What happens is that in case col & 7 is already true before the loop, the value calculated with "negb %al" becomes zero, and then the loop will count back from that.  E.g the "decq %r15" just before .Ltmp7101 will effectively never reach zero, and a stack overflow follows.

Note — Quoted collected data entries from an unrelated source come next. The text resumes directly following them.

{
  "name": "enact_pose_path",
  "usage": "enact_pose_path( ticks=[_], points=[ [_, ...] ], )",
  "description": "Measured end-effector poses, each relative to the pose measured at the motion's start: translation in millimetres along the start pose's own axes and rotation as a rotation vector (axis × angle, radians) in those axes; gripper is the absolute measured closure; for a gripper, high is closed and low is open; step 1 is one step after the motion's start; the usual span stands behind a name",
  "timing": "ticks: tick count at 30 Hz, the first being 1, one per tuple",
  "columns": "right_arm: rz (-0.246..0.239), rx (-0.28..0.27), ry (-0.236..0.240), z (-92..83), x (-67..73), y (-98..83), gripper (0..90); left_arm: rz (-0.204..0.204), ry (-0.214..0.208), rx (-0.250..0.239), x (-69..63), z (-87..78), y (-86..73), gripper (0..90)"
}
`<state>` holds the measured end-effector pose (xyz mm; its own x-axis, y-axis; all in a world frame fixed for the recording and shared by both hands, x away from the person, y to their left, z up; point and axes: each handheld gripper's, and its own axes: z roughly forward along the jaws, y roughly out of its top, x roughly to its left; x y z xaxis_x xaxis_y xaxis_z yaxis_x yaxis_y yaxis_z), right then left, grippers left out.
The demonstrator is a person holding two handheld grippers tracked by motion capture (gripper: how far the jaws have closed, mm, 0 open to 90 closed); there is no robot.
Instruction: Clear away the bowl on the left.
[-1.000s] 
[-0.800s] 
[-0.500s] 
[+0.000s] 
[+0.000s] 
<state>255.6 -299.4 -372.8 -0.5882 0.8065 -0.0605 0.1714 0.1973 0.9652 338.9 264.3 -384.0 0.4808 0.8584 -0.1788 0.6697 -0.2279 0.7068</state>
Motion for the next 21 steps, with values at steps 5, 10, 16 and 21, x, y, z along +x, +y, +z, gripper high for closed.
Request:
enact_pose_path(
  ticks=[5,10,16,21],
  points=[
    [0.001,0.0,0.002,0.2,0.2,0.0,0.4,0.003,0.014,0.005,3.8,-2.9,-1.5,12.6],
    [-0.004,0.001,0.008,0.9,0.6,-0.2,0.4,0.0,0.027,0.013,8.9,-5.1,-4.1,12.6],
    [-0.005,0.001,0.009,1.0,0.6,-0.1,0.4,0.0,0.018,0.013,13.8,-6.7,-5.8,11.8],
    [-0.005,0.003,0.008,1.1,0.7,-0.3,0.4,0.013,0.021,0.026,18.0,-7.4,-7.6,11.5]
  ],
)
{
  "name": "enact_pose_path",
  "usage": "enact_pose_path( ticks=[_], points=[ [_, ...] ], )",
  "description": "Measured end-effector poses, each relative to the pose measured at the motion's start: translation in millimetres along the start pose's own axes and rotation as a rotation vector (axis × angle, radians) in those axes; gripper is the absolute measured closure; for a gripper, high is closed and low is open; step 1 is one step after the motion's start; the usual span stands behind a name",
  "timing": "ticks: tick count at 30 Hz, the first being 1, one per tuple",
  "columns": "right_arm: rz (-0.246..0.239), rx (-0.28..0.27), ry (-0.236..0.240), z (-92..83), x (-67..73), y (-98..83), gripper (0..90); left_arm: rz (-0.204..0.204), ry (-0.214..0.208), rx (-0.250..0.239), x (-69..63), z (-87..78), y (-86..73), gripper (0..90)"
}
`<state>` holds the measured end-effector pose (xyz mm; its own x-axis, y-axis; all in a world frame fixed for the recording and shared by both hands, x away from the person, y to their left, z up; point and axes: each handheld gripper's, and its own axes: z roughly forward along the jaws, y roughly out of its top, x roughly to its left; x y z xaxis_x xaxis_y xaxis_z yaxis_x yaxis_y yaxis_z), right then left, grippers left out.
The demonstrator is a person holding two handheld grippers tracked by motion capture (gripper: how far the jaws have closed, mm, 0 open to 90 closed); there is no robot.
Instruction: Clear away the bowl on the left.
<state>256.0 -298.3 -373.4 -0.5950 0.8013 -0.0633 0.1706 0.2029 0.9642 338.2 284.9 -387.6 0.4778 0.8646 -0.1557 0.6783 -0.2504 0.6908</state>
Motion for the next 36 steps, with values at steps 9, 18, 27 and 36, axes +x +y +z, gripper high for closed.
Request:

Before r346397 (and its predecessor r345814) it got optimized to:

# %bb.71:                               # %do.body.preheader
                                        #   in Loop: Header=BB53_45 Depth=3
        #DEBUG_VALUE: parse_pre:flat <- [DW_OP_constu 10400, DW_OP_minus] [$rbp+0]
        #DEBUG_VALUE: parse_pre:lineptr <- $rdi
        #DEBUG_VALUE: parse_pre:dataptr <- $rbx
        #DEBUG_VALUE: parse_pre:col <- $r15d
        #DEBUG_VALUE: parse_pre:start <- $r13
        #DEBUG_VALUE: parse_pre:t <- [DW_OP_constu 10360, DW_OP_minus] [$rbp+0]
        #DEBUG_VALUE: parse_pre:left <- [DW_OP_constu 10344, DW_OP_minus] [$rbp+0]
        #DEBUG_VALUE: parse_pre:right <- [DW_OP_constu 10348, DW_OP_minus] [$rbp+0]
        #DEBUG_VALUE: parse_pre:bottom <- [DW_OP_constu 10352, DW_OP_minus] [$rbp+0]
        #DEBUG_VALUE: parse_pre:top <- [DW_OP_constu 10340, DW_OP_minus] [$rbp+0]
        #DEBUG_VALUE: parse_pre:page <- [DW_OP_constu 10296, DW_OP_minus] [$rbp+0]
        .loc    2 5493 27               # ps-pdf.cxx:5493:27
        movl    %r15d, %eax
        xorb    $7, %al
        movzbl  %al, %r12d
        movl    %r12d, %edx
        andl    $7, %edx
        leaq    (%rdi,%rdx), %r14
        addq    $1, %r14
        andl    $7, %r12d
        incq    %rdx
        .loc    2 5493 30 is_stmt 0     # ps-pdf.cxx:5493:30
        movl    $32, %esi
        callq   memset
.Ltmp7053:
        .loc    2 5493 27               # ps-pdf.cxx:5493:27
        leal    (%r15,%r12), %r15d
.Ltmp7054:
        addl    $1, %r15d
Comment 5 Eli Friedman 2019-04-29 16:26:51 PDT
(In reply to Dimitry Andric from comment #4)
> I think this may be the same issue we're seeing in
> <https://bugs.freebsd.org/237515> ("textproc/htmldoc hangs at runtime when
> compiled with clang 8"), and which is also reported at
> <https://github.com/michaelrsweet/htmldoc/issues/349>.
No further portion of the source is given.